The data that follows is to be given again, exactly as written.
-------- Listed entries
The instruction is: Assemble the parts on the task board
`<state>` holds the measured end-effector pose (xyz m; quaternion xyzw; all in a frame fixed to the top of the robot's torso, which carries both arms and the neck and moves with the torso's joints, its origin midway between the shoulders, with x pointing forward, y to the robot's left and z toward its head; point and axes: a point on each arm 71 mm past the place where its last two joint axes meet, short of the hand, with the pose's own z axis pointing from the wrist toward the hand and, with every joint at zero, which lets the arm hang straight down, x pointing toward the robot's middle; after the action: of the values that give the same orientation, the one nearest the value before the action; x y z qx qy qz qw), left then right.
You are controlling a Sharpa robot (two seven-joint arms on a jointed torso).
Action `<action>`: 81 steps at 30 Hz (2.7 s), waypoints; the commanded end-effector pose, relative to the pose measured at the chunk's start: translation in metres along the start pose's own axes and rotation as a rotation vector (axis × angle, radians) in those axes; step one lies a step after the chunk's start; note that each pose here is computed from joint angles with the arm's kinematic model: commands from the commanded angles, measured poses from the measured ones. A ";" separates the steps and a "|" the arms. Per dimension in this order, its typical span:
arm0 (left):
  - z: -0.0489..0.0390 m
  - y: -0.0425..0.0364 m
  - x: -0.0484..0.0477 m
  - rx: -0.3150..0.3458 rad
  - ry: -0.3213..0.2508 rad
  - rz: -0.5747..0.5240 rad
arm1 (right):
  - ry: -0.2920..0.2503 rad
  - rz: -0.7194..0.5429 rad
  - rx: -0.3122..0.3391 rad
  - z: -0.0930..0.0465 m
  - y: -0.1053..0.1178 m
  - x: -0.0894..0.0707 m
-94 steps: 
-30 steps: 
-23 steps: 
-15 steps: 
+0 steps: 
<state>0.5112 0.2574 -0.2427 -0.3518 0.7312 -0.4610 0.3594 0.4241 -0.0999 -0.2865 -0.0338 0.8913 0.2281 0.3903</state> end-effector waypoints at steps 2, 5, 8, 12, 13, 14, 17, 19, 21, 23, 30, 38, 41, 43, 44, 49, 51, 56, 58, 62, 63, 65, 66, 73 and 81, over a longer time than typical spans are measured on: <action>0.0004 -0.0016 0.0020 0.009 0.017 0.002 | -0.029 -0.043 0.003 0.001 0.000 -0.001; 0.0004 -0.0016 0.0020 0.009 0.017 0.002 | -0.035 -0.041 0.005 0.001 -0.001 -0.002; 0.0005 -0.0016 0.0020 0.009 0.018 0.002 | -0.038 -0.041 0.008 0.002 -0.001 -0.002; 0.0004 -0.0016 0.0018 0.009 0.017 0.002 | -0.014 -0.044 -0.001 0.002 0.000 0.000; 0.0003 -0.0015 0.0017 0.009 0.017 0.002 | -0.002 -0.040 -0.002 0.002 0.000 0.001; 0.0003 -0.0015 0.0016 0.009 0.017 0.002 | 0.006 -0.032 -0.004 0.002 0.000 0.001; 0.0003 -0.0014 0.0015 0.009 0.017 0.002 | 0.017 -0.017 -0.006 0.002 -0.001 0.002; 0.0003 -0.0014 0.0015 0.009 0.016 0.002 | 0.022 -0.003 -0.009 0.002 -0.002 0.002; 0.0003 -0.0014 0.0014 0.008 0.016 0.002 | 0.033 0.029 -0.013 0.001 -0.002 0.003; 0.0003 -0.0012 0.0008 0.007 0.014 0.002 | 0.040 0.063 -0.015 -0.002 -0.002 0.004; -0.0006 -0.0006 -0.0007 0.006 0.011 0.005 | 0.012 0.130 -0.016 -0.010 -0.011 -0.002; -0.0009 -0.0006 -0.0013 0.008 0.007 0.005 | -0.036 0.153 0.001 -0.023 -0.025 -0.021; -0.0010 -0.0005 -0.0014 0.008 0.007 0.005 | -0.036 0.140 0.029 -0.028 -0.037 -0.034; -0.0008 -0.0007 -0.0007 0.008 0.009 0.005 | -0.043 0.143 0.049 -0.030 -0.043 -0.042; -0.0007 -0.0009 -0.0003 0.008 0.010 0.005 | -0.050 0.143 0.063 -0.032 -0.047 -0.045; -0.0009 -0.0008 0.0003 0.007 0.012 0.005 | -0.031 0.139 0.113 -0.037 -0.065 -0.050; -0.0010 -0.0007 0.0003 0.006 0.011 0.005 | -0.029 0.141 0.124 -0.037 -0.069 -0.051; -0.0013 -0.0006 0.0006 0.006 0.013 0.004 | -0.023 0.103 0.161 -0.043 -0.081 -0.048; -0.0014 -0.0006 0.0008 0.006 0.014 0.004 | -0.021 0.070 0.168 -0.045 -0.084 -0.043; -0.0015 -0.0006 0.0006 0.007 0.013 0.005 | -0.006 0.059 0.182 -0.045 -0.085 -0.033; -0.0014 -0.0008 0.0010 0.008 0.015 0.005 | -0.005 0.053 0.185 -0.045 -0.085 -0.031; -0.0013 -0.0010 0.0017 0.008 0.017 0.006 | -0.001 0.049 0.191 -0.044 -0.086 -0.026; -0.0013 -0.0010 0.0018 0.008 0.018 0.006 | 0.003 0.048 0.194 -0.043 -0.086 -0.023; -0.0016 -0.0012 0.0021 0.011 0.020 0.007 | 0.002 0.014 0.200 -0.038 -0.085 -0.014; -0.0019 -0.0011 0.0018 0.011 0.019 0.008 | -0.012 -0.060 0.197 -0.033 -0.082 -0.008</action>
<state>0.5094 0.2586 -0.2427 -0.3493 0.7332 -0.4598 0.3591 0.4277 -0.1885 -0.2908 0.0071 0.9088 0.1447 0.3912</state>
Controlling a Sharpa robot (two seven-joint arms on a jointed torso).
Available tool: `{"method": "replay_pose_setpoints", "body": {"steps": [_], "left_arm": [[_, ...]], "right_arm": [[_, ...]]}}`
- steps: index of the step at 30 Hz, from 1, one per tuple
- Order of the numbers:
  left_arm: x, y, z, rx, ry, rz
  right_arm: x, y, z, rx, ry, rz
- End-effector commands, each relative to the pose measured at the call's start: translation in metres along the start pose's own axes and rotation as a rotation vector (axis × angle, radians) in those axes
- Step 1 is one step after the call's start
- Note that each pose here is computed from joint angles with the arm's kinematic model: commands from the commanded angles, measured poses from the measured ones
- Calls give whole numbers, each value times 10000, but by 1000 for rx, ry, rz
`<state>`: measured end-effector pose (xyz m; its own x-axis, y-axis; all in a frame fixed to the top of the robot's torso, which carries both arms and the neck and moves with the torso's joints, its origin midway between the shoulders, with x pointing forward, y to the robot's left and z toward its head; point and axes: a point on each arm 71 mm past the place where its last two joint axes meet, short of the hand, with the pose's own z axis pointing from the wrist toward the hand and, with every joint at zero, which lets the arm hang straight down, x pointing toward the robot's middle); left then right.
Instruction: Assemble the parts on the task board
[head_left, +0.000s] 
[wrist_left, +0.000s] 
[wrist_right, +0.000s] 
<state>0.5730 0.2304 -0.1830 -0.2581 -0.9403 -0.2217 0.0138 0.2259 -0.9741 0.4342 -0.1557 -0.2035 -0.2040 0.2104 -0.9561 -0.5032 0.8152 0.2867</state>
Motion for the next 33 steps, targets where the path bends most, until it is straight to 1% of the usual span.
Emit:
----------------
» Task result:
The instruction is: Assemble the parts on the task board
`<state>` holds the measured end-effector pose (xyz m; quaternion xyzw; all in a frame fixed to the top of the robot's torso, which carries both arms and the neck and moves with the torso's joints, its origin midway between the shoulders, with x pointing forward, y to the robot's left and z toward its head; point and axes: a point on each arm 71 mm past the place where its last two joint axes meet, short of the hand, with the pose's own z axis pointing from the wrist toward the hand and, with every joint at zero, which lets the arm hang straight down, x pointing toward the robot's middle; after the action: of the values that give the same orientation, the one nearest the value before the action; x y z qx qy qz qw), left then right.
You are controlling a Sharpa robot (two seven-joint arms on a jointed torso).
Action `<action>`: 81 steps at 30 Hz (2.7 s), waypoints; the commanded end-effector pose, relative to the pose measured at the chunk's start: translation in metres along the start pose's own axes and rotation as a rotation vector (axis × angle, radians) in those axes; step one lies a step after the chunk's start; note that each pose here is computed from joint angles with the arm's kinematic model: commands from the commanded angles, measured poses from the measured ones. A ";" separates the steps and a "|" the arms. Per dimension in this order, its typical span:
arm0 (left):
  - z: -0.0489..0.0390 m
  - y: -0.0425..0.0364 m
  - x: -0.0484..0.0477 m
  - rx: -0.3150..0.3458 rad
  - ry: -0.3213..0.2508 rad
  - rz: -0.5747..0.5240 rad
arm1 (right):
  - ry: -0.2920..0.2503 rad
  - rz: -0.7194..0.5429 rad
  - rx: -0.3122..0.3391 rad
  - z: -0.0930..0.0465 m
  - y: -0.1053..0.1178 m
  - x: -0.0894..0.0707 m
-94 steps: 
-30 steps: 
-23 steps: 
-15 steps: 
+0 steps: 
<state>0.5112 0.2574 -0.2427 -0.3518 0.7312 -0.4610 0.3594 0.4241 -0.0999 -0.2865 -0.0338 0.8913 0.2281 0.3903</state> end-effector waypoints at steps 2, 5, 8, 12, 13, 14, 17, 19, 21, 23, 30, 38, 41, 43, 44, 49, 51, 56, 58, 62, 63, 65, 66, 73 and 81, over a longer time than typical spans are measured on: <action>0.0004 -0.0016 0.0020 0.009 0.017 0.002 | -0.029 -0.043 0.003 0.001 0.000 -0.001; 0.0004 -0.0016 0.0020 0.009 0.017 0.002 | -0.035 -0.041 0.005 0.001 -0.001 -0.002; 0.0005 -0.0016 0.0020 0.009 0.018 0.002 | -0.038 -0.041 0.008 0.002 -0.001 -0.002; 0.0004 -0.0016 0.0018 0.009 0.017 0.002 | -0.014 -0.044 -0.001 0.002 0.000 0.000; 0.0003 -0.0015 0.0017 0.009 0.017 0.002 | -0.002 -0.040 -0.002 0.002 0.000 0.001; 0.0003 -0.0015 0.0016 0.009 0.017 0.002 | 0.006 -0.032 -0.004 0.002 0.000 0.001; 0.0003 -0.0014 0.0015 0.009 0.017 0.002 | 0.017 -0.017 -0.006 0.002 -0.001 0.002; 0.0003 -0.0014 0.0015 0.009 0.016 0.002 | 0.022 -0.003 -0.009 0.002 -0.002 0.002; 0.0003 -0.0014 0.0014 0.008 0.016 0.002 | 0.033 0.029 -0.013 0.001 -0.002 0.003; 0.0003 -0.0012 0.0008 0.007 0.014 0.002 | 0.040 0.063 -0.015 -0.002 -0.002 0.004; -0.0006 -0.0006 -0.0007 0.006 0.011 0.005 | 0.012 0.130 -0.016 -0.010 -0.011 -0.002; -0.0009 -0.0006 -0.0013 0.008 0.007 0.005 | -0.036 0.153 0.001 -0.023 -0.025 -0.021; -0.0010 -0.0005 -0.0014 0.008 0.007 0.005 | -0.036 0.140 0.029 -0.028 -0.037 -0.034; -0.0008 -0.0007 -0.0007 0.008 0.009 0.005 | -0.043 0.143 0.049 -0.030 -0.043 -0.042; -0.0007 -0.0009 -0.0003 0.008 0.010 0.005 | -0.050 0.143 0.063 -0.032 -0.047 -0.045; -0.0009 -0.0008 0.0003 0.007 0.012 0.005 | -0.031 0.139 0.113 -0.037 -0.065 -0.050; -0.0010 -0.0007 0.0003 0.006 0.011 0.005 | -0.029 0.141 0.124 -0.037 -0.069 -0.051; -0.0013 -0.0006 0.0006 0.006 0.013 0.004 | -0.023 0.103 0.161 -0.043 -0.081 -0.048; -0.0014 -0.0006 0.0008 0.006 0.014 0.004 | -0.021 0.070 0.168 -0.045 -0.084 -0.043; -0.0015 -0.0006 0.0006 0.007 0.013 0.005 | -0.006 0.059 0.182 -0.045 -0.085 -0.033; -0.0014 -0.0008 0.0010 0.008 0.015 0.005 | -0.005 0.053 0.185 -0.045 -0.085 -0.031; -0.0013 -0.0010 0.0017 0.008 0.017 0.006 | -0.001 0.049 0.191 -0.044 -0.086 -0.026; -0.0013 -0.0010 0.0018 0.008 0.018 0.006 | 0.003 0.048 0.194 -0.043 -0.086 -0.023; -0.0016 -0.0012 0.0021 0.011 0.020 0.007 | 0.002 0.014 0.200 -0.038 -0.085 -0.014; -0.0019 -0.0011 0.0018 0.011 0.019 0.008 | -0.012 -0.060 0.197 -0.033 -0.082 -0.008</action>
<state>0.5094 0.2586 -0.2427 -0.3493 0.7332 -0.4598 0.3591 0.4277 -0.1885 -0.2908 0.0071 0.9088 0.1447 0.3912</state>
Controlling a Sharpa robot (two seven-joint arms on a jointed torso).
Available tool: `{"method": "replay_pose_setpoints", "body": {"steps": [_], "left_arm": [[_, ...]], "right_arm": [[_, ...]]}}`
- steps: index of the step at 30 Hz, from 1, one per tuple
- Order of the numbers:
  left_arm: x, y, z, rx, ry, rz
  right_arm: x, y, z, rx, ry, rz
- End-effector commands, each relative to the pose measured at the call's start: translation in metres along the start pose's own axes and rotation as a rotation vector (axis × angle, radians) in those axes
- Step 1 is one step after the call's start
- Note that each pose here is computed from joint angles with the arm's kinematic model: commands from the commanded angles, measured poses from the measured ones
- Calls give whole numbers, each value times 10000, but by 1000 for rx, ry, rz
`<state>`: measured end-effector pose (xyz m; its own x-axis, y-axis; all in a frame fixed to the top of the robot's torso, which carries both arms and the neck and moves with the torso's joints, its origin midway between the shoulders, with x pointing forward, y to the robot's left and z toward its head; point and axes: a point on each arm 71 mm past the place where its last two joint axes meet, short of the hand, with the pose's own z axis pointing from the wrist toward the hand and, with every joint at zero, which lets the arm hang straight down, x pointing toward the robot's middle); left then right.
Instruction: Assemble the parts on the task board
[head_left, +0.000s] 
[wrist_left, +0.000s] 
[wrist_right, +0.000s] 
<state>0.5730 0.2304 -0.1830 -0.2581 -0.9403 -0.2217 0.0138 0.2259 -0.9741 0.4342 -0.1557 -0.2035 -0.2040 0.2104 -0.9561 -0.5032 0.8152 0.2867</state>
Motion for the next 33 steps, targets where the path bends most, until it is straight to 1% of the usual span.
Emit:

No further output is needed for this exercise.